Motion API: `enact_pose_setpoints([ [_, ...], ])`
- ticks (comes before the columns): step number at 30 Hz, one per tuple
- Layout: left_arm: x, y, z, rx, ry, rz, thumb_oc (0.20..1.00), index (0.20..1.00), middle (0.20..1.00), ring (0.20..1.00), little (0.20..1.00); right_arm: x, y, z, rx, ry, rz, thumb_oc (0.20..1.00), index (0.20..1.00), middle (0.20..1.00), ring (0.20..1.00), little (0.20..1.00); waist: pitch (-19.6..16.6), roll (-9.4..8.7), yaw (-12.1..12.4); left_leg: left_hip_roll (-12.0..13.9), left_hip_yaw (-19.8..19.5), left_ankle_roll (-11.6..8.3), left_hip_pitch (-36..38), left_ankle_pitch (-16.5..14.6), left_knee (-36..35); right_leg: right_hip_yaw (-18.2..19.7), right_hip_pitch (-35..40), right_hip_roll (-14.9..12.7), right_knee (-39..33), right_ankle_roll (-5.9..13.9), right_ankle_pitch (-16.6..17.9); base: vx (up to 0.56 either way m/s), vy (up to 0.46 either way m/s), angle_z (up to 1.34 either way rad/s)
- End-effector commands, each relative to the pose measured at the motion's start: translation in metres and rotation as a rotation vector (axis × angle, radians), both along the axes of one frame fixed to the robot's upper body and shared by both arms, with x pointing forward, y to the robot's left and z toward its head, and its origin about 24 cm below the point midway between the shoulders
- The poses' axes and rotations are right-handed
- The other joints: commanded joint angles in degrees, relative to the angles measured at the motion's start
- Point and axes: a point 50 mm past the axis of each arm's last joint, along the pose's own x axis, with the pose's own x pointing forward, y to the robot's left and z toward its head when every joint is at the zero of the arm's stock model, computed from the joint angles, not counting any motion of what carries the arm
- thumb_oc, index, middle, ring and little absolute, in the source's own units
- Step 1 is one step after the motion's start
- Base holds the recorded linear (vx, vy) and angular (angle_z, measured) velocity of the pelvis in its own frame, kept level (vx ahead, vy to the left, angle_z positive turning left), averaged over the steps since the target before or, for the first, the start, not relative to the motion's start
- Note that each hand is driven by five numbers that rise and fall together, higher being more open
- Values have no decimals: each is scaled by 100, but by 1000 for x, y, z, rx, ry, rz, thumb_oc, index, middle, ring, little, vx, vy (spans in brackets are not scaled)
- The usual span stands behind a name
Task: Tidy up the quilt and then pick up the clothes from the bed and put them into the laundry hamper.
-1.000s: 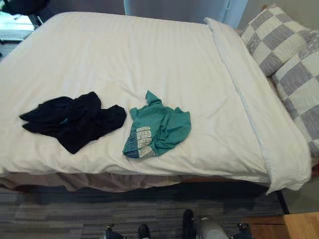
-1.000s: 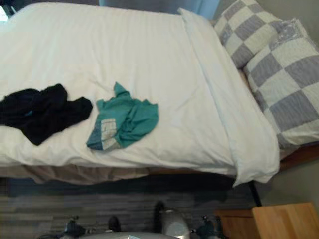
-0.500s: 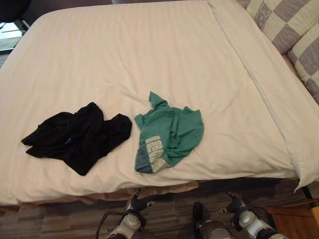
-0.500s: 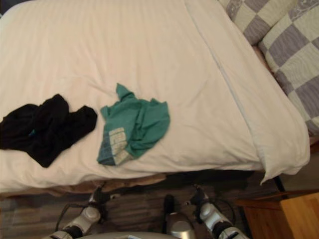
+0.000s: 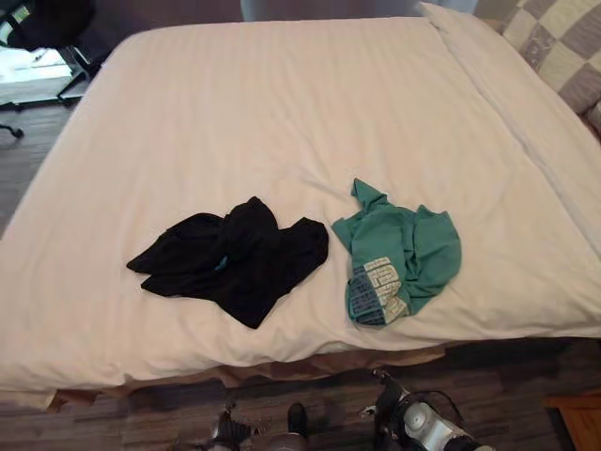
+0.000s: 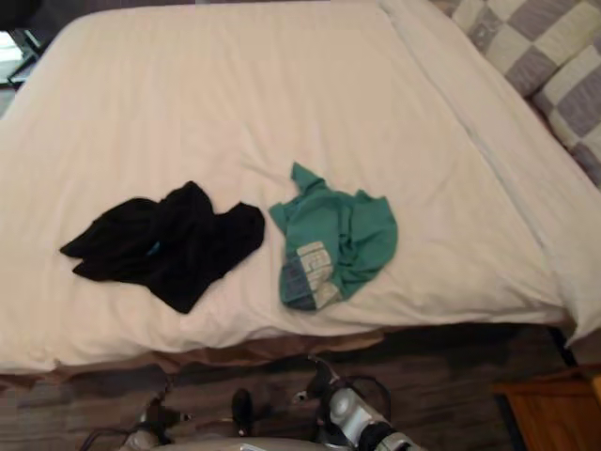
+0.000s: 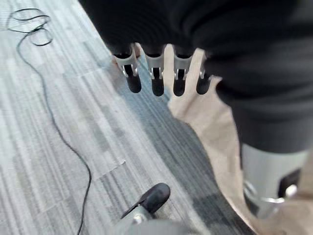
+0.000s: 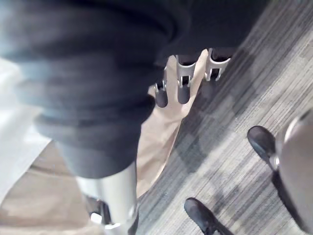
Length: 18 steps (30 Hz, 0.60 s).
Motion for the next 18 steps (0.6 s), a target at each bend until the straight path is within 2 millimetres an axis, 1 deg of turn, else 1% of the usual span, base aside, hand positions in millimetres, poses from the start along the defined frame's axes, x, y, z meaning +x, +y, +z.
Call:
enact_pose_setpoints([
  [1,2,1,-1,20,11,113,1000,1000,1000,1000,1000,-16,-33,-10,-72,65,-176,1000,1000,1000,1000,1000,-219,-277,-1,-16,6,-33,-106,-406,88,231,-61,-277,-51,244,-684,106,-22,1],
  [2,-4,1,-3,15,29,158,1000,1000,1000,1000,1000,-22,-43,-12,-88,87,-240,1000,1000,1000,1000,1000,-270,-281,-23,-11,17,-30,-62,-392,48,231,10,-281,-146,261,-654,125,-22,4],
  [3,-22,5,-6,44,84,218,1000,1000,1000,1000,1000,-36,-60,-17,-116,129,-348,1000,1000,1000,1000,1000,-370,-282,-58,18,67,-40,33,-385,-4,177,128,-294,-253,290,-647,124,-22,6],
  [4,-22,5,-6,44,84,218,1000,1000,1000,1000,1000,-36,-60,-17,-116,129,-348,1000,1000,1000,1000,1000,-368,-281,-58,19,67,-40,37,-385,-5,176,132,-294,-253,290,-648,124,-31,4],
  [5,-35,10,-7,64,121,259,1000,1000,1000,1000,1000,-42,-66,-18,-126,139,-387,1000,1000,1000,1000,1000,-402,-288,-55,41,92,-47,96,-380,-25,156,193,-319,-253,306,-652,57,-23,0],
  [6,-43,13,-7,77,139,299,1000,1000,1000,1000,1000,-43,-72,-17,-129,133,-418,1000,1000,1000,1000,1000,-423,-295,-49,51,108,-48,117,-380,-26,140,222,-336,-253,325,-653,94,-38,-3],
  [7,-63,24,-6,115,173,373,1000,1000,1000,1000,1000,-42,-89,-13,-156,94,-474,1000,1000,1000,1000,1000,-455,-306,-41,76,133,-64,159,-383,-26,122,277,-369,-253,353,-638,55,-25,-2],
  [8,-63,24,-6,115,174,373,1000,1000,1000,1000,1000,-42,-90,-13,-156,94,-474,1000,1000,1000,1000,1000,-455,-306,-40,75,134,-64,162,-384,-26,122,279,-369,-253,353,-638,52,-20,-1],
  [9,-62,30,-4,134,155,404,1000,1000,1000,1000,1000,-38,-99,-9,-167,57,-501,1000,1000,1000,1000,1000,-459,-316,-49,80,149,-71,173,-389,-26,130,304,-373,-253,366,-633,0,0,0],
  [10,-58,35,-2,146,129,425,1000,1000,1000,1000,1000,-33,-107,-4,-175,15,-518,1000,1000,1000,1000,1000,-462,-318,-64,91,167,-78,194,-396,-26,134,330,-382,-253,380,-629,46,1,-3],
  [12,-44,47,4,172,40,475,1000,1000,1000,1000,1000,-19,-128,12,-200,-113,-562,1000,1000,1000,1000,1000,-463,-309,-102,104,173,-80,233,-413,-26,138,353,-409,-253,415,-626,41,20,-5],
  [13,-22,64,14,210,-75,494,1000,1000,1000,1000,1000,-1,-145,35,-233,-263,-551,1000,1000,1000,1000,1000,-455,-299,-152,112,190,-81,257,-431,-26,143,356,-424,-253,445,-617,25,25,-7],
  [14,-22,64,14,210,-74,493,1000,1000,1000,1000,1000,-2,-146,35,-234,-262,-552,1000,1000,1000,1000,1000,-454,-296,-149,112,190,-81,263,-433,-26,143,362,-424,-253,446,-618,31,47,-8],
  [15,2,78,29,242,-212,464,1000,1000,1000,1000,1000,8,-163,59,-291,-400,-529,1000,1000,1000,1000,1000,-455,-279,-182,113,202,-65,279,-454,-26,138,375,-437,-253,472,-612,20,42,-5],
  [16,18,86,41,258,-302,451,1000,1000,1000,1000,1000,10,-174,69,-348,-449,-522,1000,1000,1000,1000,1000,-447,-273,-198,116,200,-58,277,-465,-26,140,379,-444,-253,480,-613,39,64,0],
  [17,37,99,61,299,-428,428,1000,1000,1000,1000,1000,10,-191,85,-416,-522,-551,1000,1000,1000,1000,1000,-446,-261,-218,114,192,-44,291,-484,-26,143,398,-453,-253,497,-611,23,37,2],
  [18,37,99,61,300,-427,427,1000,1000,1000,1000,1000,10,-191,85,-417,-521,-552,1000,1000,1000,1000,1000,-447,-261,-215,114,190,-44,295,-485,-26,141,402,-453,-253,497,-612,26,29,4],
])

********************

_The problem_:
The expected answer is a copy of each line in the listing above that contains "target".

_Response area_:
- Base holds the recorded linear (vx, vy) and angular (angle_z, measured) velocity of the pelvis in its own frame, kept level (vx ahead, vy to the left, angle_z positive turning left), averaged over the steps since the target before or, for the first, the start, not relative to the motion's start
Motion for the next 18 steps (0.6 s), a target at each bend until the straight path is within 2 millimetres an axis, 1 deg of turn, else 1% of the usual span, base aside, hand positions in millimetres, poses from the start along the defined frame's axes, x, y, z meaning +x, +y, +z.

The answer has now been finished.